Work to complete: Would you copy each line of the data below that has "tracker"?
**** Material provided
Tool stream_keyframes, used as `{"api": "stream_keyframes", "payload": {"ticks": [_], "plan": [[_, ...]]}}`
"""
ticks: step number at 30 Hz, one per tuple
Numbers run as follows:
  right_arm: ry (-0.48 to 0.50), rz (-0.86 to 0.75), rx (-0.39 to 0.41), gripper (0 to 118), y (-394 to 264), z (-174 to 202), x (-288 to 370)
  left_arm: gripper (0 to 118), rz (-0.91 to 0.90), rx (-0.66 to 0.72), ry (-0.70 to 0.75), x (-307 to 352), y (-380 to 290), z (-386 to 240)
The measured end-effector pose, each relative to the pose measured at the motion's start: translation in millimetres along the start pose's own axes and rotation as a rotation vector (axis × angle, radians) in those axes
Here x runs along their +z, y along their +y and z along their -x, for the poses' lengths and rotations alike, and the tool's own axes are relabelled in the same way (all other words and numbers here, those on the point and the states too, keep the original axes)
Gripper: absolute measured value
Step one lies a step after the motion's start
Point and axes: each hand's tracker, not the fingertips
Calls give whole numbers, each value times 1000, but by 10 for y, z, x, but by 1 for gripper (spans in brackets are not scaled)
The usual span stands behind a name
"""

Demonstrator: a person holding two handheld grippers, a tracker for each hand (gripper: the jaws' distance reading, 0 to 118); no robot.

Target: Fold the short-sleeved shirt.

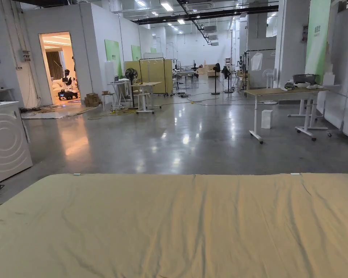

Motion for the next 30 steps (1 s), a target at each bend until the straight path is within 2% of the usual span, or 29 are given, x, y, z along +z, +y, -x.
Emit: {"api": "stream_keyframes", "payload": {"ticks": [21, 24, 28, 30], "plan": [[-8, -16, 33, 118, 38, 17, -91, 118, 20, 7, -21, -63, -22, -29], [-39, -25, 25, 118, -5, 53, -116, 118, 26, 21, -27, -86, -22, -22], [39, 27, 92, 118, -92, 76, -160, 118, 34, 28, -33, -121, -29, -15], [82, -12, 114, 118, -121, 70, -176, 118, 37, 23, -29, -164, -34, -26]]}}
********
Completed exercise:
Point and axes: each hand's tracker, not the fingertips
Demonstrator: a person holding two handheld grippers, a tracker for each hand (gripper: the jaws' distance reading, 0 to 118); no robot.

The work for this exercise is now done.